### ABOUT THIS TASK
From the listing below, work out the number of lines containing "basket" and give that number without comment.

### MATERIAL PROVIDED
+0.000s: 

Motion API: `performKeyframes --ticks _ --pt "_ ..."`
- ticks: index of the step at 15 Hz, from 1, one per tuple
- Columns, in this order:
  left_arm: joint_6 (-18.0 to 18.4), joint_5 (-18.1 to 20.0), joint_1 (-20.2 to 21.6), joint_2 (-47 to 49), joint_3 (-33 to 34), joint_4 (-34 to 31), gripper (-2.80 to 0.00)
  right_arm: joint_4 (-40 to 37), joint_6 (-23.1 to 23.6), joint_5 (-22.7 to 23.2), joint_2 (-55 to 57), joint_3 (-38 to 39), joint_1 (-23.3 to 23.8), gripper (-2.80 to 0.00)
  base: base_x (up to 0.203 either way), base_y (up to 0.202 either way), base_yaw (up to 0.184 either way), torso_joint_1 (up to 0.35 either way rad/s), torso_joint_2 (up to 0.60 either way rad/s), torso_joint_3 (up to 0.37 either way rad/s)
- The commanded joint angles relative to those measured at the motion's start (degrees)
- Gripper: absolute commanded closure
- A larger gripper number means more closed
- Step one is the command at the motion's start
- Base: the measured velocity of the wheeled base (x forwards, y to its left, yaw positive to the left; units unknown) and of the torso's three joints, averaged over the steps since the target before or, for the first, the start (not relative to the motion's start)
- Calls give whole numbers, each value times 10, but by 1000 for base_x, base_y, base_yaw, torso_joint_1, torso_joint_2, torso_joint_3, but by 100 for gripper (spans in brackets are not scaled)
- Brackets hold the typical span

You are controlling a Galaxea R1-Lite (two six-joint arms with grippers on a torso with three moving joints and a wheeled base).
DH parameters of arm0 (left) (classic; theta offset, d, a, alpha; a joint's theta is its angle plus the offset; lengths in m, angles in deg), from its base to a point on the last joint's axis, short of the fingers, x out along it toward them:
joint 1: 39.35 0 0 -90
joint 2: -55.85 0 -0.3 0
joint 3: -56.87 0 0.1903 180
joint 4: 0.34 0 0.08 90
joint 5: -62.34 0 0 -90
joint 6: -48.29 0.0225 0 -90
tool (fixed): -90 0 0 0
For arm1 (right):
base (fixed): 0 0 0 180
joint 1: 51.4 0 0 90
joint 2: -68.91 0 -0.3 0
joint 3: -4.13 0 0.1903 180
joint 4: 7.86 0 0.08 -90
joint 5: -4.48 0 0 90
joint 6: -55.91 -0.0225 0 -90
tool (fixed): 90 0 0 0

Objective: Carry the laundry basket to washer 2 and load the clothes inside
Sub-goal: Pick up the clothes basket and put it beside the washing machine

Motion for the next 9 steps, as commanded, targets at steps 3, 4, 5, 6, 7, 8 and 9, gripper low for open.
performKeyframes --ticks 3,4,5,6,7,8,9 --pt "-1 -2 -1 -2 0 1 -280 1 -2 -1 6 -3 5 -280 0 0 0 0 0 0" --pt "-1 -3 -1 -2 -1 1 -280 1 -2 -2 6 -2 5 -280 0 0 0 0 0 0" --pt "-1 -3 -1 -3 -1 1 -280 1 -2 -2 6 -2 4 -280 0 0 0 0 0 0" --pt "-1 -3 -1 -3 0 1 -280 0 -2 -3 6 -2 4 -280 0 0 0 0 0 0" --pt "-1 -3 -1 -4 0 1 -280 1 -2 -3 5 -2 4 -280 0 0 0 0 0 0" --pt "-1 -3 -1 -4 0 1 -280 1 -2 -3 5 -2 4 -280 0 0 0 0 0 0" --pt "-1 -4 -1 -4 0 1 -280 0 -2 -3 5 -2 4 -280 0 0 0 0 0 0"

### EXERCISE ANSWER
2